Silvia, interpretada por Jericó Montilla. Foto: Fundación Villa del Cine

 

Una historia sobre la enfermedad y el amor de una madre por su hija, en medio de la adversidad, puede traspasar barreras y ser entendida por quienes viven a miles de kilómetros de distancia.

Por RT

Así pasó con el recibimiento que tuvo en Rusia la premiada película venezolana ‘Un destello interior’ (2020), realizada por los hermanos Andrés Eduardo y Luis Alejandro Rodríguez, que se estrenó recientemente en la edición número 43 del Festival Internacional de Cine de Moscú, donde compite en los renglones de mejor película, actriz y dirección.

La cinta venezolana, protagonizada por Jericó Montilla y por Sol Vázquez, fue invitada a uno de los más importantes festivales de cine mundial, que culmina este jueves. Ya en su país obtuvo 11 galardones en el Festival de Cine Venezolano 2020, entre los que se encuentran el de mejor largometraje, director, actriz principal, de reparto y guion.

Para conocer sobre la trama de esta “película pequeña, pero grande en contenido”, como dice uno de sus directores, hablamos con Andrés Eduardo y con Jericó sobre su experiencia en este evento del cine internacional cuyo emblema es la estatuilla del San Jorge de Oro .

¿De qué se trata “Un destello interior”?

La cinta comienza con el encuentro de Silvia, su protagonista, con el padre de su hija Sara durante la visita a una cárcel. De esa escena queda claro que el hombre no se hará cargo de la niña de seis años, si su madre llegara a faltar.

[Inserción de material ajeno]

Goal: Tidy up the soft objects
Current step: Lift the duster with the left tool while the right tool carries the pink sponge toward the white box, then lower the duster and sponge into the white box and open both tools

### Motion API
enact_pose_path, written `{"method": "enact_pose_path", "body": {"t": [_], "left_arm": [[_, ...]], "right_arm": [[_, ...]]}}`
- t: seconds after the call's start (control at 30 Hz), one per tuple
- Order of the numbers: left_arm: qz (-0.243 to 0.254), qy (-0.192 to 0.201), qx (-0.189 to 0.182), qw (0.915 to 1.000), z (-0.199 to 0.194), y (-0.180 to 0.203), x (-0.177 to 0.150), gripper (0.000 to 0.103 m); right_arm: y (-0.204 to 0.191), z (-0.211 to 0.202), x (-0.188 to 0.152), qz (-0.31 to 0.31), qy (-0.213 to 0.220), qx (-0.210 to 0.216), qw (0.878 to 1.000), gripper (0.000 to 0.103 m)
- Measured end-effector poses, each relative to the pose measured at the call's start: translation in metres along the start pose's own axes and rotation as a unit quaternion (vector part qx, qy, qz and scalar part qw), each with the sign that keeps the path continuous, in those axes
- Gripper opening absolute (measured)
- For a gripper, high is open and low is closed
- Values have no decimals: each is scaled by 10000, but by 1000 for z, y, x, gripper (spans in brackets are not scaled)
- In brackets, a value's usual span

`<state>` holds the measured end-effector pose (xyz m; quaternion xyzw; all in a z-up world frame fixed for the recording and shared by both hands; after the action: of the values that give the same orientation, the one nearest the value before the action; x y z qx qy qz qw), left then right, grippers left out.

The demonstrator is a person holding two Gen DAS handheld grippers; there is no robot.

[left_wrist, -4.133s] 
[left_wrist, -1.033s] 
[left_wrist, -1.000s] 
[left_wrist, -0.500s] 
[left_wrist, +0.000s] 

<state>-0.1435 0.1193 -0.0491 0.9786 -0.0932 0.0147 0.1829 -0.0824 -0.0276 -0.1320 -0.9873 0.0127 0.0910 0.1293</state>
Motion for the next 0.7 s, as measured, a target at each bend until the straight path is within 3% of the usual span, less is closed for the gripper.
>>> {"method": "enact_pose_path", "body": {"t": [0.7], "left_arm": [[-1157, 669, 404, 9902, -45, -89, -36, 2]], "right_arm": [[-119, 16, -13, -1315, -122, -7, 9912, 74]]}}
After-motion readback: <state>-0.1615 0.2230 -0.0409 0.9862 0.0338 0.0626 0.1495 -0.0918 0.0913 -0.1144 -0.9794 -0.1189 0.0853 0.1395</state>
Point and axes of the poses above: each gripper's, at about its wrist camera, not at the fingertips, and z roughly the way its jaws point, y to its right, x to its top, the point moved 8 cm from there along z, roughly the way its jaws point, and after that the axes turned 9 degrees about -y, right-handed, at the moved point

Más adelante, un médico le dice a la mujer, que vive en un barrio precario de una Caracas que apenas se adivina, que tiene un tumor cerebral. Su angustia crece al no saber cuál será el destino que su pequeña si no logra sobreponerse a la enfermedad, en medio de una realidad compleja de abandono, exclusión y pobreza.

El director de esta película, producida por la fundación estatal Villa del Cine, explica desde Moscú que la protagonista vive en constante conflicto, “en un lucha por abrir una serie de sentimientos y emociones que ha represado para protegerse”. Los sentimientos que no ha exteriorizado “parecen salir para hacerle frente con una enfermedad. Es lo que está sucediendo dentro del alma de Silvia”, agrega.

Sobre esa ciudad gris y apenas dibujada, afirma que aunque la capital venezolana está presente, esa “urbe está abierta para que el espectador pueda reconocer el drama, la ansiedad, la angustia y la preocupación de Silvia en cualquier otro contexto. Pudiera ser El Cairo, Manila o Moscú”.

Una historia similar a miles de kilómetros

Andrés Eduardo, quien también es guionista de la cinta junto a su hermano y a Julián Balán, cuenta cómo la trama logró tener impacto en los espectadores cuyas butacas estaban a casi 10.000 kilómetros de distancia de Caracas, donde se grabó la película.

“Se nos acercó una señora y nos dijo: ‘Estuve enferma de cáncer y pasé por todo esto. Yo era una madre sola con hijos. A pesar de ello, tuve que salir adelante. Hubo momentos de esperanza y de desesperanza. Siempre hubo una lucha’”.

Al referirse al abordaje del tema de la enfermedad, el cineasta relata su experiencia. Su padre murió de cáncer y su madre también tuvo un carcinoma en un seno. “Era una mujer que tenía que lidiar con sus hijos (nosotros), prácticamente sola. Hay cosas que nos llevan a contar esta historia”.

En su opinión, algunas dolencias y padecimientos son producto “del abandono, de los conflictos no resueltos, de la culpabilización. Nos enseñaron a torturarnos”.
“La enfermedad es como una metáfora de lo que ocurre dentro de nosotros, emocionalmente, por lo que nos dice: ‘Cuídate, ocúpate de esto, ámate’”, reflexiona el también director de ‘Brecha en el silencio’ e ‘Hijos de la sal’.

Para él, el “destello interior”, que da nombre a su tercera película, “es la fuerza que habita dentro de todos nosotros, la fuerza del alma, por difícil que sea el contexto y el momento que estamos pasando”.